■ TASK REQUIREMENTS: Leaving the images behind, copy every line of the records exactly.

################

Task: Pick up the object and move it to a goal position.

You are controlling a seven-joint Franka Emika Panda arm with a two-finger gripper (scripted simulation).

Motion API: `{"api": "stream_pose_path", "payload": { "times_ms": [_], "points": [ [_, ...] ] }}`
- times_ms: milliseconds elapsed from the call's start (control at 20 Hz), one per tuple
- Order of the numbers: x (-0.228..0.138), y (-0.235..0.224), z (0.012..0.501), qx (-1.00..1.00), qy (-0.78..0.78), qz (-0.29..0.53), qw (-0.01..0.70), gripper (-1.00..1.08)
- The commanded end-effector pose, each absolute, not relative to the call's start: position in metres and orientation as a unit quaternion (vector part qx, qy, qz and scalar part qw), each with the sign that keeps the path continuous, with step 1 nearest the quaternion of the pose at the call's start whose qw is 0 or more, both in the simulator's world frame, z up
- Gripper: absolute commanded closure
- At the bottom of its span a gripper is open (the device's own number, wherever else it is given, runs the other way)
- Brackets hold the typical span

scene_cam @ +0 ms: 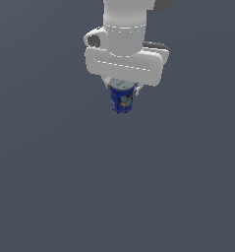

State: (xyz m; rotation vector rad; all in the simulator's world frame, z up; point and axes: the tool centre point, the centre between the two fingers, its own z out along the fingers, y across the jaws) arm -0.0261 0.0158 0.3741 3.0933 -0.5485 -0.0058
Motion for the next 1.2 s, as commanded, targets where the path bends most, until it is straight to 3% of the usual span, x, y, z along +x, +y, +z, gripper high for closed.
{"api": "stream_pose_path", "payload": {
  "times_ms": [0,550,1150],
  "points": [
    [-0.026,0.011,0.403,0.985,-0.175,0.0,0.0,1.08],
    [-0.022,-0.004,0.484,0.985,-0.175,0.0,0.0,1.08],
    [-0.019,-0.009,0.508,0.985,-0.175,0.0,0.0,1.08]
  ]
}}
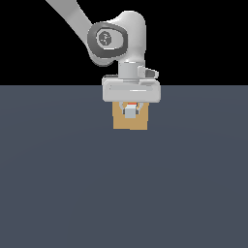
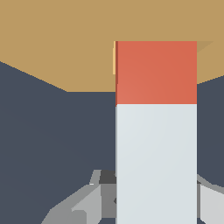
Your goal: Insert the peg into the horizontal hole in a box.
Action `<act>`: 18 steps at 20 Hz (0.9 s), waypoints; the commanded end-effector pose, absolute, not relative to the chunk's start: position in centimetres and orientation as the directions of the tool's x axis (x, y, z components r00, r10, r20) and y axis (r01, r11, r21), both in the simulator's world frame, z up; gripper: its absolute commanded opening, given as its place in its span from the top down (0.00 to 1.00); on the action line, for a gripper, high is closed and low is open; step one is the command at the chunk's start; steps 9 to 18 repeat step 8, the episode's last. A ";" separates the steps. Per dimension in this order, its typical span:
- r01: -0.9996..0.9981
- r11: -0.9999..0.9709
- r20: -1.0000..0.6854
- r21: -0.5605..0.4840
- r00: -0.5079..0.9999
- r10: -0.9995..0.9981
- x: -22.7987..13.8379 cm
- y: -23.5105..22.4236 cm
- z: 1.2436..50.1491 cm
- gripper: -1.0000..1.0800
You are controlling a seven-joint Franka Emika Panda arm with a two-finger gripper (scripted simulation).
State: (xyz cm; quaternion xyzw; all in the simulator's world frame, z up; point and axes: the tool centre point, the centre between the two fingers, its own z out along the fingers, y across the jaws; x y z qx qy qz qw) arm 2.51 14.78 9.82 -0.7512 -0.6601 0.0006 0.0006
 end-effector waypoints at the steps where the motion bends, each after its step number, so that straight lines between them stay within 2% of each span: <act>1: 0.992 -0.129 0.001 0.000 0.129 0.992 2.8 16.3 9.9 1.00; 18: 0.992 -0.129 0.001 0.001 0.129 0.992 3.1 17.3 10.0 1.00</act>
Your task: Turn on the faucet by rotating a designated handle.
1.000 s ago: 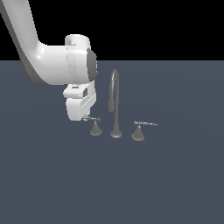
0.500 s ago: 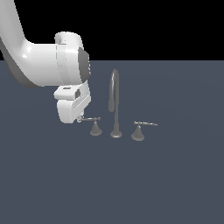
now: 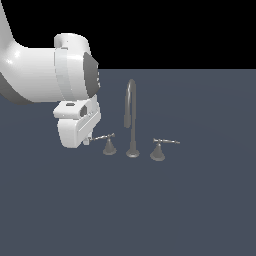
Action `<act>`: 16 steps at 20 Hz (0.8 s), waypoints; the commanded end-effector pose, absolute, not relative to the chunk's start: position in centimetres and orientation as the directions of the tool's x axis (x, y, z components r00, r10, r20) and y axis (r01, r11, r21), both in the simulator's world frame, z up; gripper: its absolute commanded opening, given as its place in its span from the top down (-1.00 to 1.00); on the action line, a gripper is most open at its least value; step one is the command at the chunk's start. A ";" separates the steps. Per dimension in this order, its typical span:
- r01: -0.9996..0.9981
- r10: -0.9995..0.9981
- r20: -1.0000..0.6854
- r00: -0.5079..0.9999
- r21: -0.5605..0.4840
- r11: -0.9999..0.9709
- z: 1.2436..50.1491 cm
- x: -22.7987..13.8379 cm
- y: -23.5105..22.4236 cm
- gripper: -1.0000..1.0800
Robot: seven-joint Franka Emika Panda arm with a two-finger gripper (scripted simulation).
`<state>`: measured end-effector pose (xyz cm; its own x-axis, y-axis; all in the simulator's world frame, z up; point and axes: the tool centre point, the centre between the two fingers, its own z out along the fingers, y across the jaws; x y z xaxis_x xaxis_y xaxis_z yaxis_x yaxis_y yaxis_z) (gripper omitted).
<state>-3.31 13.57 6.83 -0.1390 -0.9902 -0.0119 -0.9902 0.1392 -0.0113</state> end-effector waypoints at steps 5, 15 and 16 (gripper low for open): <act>-0.988 -0.988 -0.008 -0.151 -0.007 0.151 6.7 -4.3 12.2 1.00; -0.985 -0.985 0.000 -0.170 0.000 0.170 6.5 -6.9 7.8 1.00; -0.985 -0.985 0.000 -0.170 0.000 0.170 6.5 -6.9 7.8 1.00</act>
<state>-6.72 11.00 6.84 -0.1193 -0.9928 -0.0133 -0.9928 0.1194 -0.0073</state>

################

■ RESPONSE TO THE TASK:
Task: Pick up the object and move it to a goal position.

You are controlling a seven-joint Franka Emika Panda arm with a two-finger gripper (scripted simulation).

Motion API: `{"api": "stream_pose_path", "payload": { "times_ms": [_], "points": [ [_, ...] ] }}`
- times_ms: milliseconds elapsed from the call's start (control at 20 Hz), one per tuple
- Order of the numbers: x (-0.228..0.138), y (-0.235..0.224), z (0.012..0.501), qx (-1.00..1.00), qy (-0.78..0.78), qz (-0.29..0.53), qw (-0.01..0.70), gripper (-1.00..1.08)
- The commanded end-effector pose, each absolute, not relative to the call's start: position in metres and orientation as a unit quaternion (vector part qx, qy, qz and scalar part qw), each with the sign that keeps the path continuous, with step 1 nearest the quaternion of the pose at the call's start whose qw is 0 or more, both in the simulator's world frame, z up
- Gripper: absolute commanded closure
- At the bottom of its span a gripper is open (the device's own number, wherever else it is given, runs the other way)
- Brackets hold the typical span

scene_cam @ +0 ms: 

State: (xyz m; rotation vector rad; all in the simulator's world frame, z up; point and axes: the tool centre point, the centre between the two fingers, its own z out along the fingers, y across the jaws) arm -0.0261 0.0158 0.3741 3.0933 -0.5485 -0.0058
Motion for the next 1.2 s, as commanded, targets where the path bends most, until it is straight to 3% of the usual span, x, y, z along +x, +y, +z, gripper high for closed.
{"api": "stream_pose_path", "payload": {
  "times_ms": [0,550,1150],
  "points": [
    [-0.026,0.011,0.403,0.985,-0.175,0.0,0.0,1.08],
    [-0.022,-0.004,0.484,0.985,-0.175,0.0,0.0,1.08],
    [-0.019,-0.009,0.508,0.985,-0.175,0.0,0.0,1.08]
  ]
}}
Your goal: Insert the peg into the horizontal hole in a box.
Action `<act>`: 18 steps at 20 Hz (0.9 s), waypoints; the commanded end-effector pose, absolute, not relative to the chunk's start: position in centimetres and orientation as the directions of the tool's x axis (x, y, z components r00, r10, r20) and y axis (r01, r11, r21), both in the simulator's world frame, z up; gripper: its absolute commanded opening, given as its place in its span from the top down (0.00 to 1.00); on the action line, for a gripper, high is closed and low is open; step one is the command at the chunk's start; steps 9 to 18 repeat step 8, the episode's last. A ";" separates the steps. Per dimension in this order, its typical span:
- r01: -0.9996..0.9981
- r11: -0.9999..0.9709
- r20: -1.0000..0.6854
- r21: -0.5605..0.4840
- r00: -0.5079..0.9999
- r10: -0.9995..0.9981
- x: -22.7987..13.8379 cm
- y: -23.5105..22.4236 cm
- z: 1.2436..50.1491 cm
- gripper: -1.0000..1.0800
You are controlling a seven-joint Franka Emika Panda arm with a two-finger gripper (scripted simulation).
State: (xyz cm; quaternion xyzw; all in the simulator's world frame, z up; point and axes: the tool centre point, the centre between the two fingers, its own z out along the fingers, y across the jaws; x y z qx qy qz qw) arm 2.51 14.78 9.82 -0.7512 -0.6601 0.0006 0.0006
 end-effector waypoints at the steps where the motion bends, each after its step number, so that straight lines between them stay within 2% of each span: <act>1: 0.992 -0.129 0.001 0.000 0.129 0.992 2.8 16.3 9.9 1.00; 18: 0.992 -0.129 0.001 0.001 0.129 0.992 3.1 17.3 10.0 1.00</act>
Your task: Turn on the faucet by rotating a designated handle.
1.000 s ago: 
0.500 s ago: 
now: 
Action `<act>`: 16 steps at 20 Hz (0.8 s), waypoints; the commanded end-effector pose, absolute, not relative to the chunk's start: position in centimetres and orientation as the directions of the tool's x axis (x, y, z components r00, r10, r20) and y axis (r01, r11, r21), both in the simulator's world frame, z up; gripper: its absolute commanded opening, given as its place in its span from the top down (-1.00 to 1.00); on the action line, a gripper is most open at its least value; step one is the command at the chunk's start. A ";" separates the steps. Per dimension in this order, its typical span:
- r01: -0.9996..0.9981
- r10: -0.9995..0.9981
- r20: -1.0000..0.6854
- r00: -0.5079..0.9999
- r21: -0.5605..0.4840
- r11: -0.9999..0.9709
- z: 1.2436..50.1491 cm
- x: -22.7987..13.8379 cm
- y: -23.5105..22.4236 cm
- gripper: -1.0000..1.0800
Robot: seven-joint Franka Emika Panda arm with a two-finger gripper (scripted simulation).
`<state>`: measured end-effector pose (xyz cm; its own x-axis, y-axis; all in the simulator's world frame, z up; point and axes: the tool centre point, the centre between the two fingers, its own z out along the fingers, y across the jaws; x y z xaxis_x xaxis_y xaxis_z yaxis_x yaxis_y yaxis_z) (gripper omitted).
<state>-3.31 13.57 6.83 -0.1390 -0.9902 -0.0119 -0.9902 0.1392 -0.0113</state> end-effector waypoints at steps 5, 15 and 16 (gripper low for open): <act>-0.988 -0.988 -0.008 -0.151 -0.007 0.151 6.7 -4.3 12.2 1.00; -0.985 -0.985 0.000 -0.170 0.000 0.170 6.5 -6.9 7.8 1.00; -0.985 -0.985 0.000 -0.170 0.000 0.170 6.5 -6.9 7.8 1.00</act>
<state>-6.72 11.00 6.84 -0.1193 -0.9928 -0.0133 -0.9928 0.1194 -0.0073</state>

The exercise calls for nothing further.